DATA EXTRACT: Begin

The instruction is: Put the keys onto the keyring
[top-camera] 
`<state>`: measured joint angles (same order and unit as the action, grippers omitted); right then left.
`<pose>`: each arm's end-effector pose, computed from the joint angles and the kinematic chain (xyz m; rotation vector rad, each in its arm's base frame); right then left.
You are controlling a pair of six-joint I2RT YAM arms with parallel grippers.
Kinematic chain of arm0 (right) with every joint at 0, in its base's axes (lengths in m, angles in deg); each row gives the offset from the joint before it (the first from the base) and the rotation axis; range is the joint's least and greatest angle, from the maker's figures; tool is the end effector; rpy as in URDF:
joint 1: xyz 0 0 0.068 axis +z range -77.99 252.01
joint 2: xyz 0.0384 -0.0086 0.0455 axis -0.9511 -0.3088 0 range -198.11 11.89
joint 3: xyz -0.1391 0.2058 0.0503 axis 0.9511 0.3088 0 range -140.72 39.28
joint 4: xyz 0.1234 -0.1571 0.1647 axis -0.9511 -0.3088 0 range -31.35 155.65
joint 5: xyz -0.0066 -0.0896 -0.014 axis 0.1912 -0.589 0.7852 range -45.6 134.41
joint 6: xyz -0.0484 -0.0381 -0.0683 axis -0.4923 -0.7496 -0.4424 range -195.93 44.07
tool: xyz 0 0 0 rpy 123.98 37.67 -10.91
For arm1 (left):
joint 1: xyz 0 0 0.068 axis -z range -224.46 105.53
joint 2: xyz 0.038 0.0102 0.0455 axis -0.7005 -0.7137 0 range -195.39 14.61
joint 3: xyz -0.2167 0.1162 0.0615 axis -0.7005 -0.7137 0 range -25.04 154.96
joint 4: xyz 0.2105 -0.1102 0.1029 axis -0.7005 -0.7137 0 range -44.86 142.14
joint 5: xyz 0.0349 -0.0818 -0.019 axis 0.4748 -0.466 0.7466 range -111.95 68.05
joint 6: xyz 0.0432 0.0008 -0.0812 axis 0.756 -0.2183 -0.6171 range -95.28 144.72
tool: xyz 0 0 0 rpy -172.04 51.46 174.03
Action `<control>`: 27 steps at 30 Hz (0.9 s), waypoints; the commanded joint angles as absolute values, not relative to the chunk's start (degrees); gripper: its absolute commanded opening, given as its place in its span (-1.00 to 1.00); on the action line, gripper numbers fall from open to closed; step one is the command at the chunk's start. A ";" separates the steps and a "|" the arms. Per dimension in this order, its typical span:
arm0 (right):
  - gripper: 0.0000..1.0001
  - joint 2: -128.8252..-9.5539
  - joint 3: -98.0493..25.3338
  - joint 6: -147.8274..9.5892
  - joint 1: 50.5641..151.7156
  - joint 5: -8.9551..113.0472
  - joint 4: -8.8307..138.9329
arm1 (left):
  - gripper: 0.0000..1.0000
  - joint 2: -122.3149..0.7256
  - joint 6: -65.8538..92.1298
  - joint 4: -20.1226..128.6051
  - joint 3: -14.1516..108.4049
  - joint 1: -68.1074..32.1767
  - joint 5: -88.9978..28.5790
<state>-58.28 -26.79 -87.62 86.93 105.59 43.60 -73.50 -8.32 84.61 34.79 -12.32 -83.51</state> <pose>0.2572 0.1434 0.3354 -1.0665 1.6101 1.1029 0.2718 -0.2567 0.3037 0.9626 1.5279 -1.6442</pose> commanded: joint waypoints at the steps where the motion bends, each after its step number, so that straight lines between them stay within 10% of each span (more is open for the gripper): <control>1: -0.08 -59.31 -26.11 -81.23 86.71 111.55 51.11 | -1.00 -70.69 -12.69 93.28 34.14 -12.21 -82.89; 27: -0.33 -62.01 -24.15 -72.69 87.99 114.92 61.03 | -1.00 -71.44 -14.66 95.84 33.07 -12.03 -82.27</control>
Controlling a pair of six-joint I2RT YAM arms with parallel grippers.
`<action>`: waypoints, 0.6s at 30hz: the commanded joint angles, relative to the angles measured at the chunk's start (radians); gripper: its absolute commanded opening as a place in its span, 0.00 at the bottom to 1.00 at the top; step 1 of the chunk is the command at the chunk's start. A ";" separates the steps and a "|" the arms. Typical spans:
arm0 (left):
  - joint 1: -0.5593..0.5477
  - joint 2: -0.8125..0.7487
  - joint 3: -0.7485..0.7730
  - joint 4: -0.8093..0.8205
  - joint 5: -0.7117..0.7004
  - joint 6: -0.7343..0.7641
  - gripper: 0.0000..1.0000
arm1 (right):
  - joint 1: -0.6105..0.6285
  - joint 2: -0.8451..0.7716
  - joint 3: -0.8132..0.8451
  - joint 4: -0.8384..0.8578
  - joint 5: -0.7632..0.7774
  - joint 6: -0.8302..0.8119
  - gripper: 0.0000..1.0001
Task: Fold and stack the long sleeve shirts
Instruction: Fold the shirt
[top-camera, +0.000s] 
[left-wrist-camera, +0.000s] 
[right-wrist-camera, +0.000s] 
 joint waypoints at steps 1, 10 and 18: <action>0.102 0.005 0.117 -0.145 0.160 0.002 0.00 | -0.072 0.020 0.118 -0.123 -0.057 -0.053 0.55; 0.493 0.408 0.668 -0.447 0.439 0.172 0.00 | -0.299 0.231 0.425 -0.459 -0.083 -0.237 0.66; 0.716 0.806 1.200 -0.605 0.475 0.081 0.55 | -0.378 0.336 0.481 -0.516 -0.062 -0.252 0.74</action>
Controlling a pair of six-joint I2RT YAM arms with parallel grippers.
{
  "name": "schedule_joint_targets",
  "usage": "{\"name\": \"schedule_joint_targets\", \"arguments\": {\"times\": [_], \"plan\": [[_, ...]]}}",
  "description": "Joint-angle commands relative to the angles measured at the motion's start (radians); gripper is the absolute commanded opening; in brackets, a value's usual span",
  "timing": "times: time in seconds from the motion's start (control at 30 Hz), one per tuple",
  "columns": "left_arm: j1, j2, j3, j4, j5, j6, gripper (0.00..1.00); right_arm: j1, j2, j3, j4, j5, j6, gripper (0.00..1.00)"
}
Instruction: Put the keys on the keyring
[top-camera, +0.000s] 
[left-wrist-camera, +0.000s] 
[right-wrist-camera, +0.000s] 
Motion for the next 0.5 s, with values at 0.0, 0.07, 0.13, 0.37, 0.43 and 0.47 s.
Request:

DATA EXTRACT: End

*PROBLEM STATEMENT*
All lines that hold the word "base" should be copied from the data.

*OUTPUT FOR THIS EXERCISE*
`<pose>`: each arm's end-effector pose, computed from the joint angles and the kinematic chain (xyz m; rotation vector rad, each in its arm's base frame); right then left.
Kinematic chain of arm0 (right) with every joint at 0, in its base's axes (lengths in m, angles in deg); each row gives the offset from the joint before it (the first from the base) and the rotation axis; range is the joint's least and greatest angle, from the maker's figures; tool is the end effector; rpy as in URDF:

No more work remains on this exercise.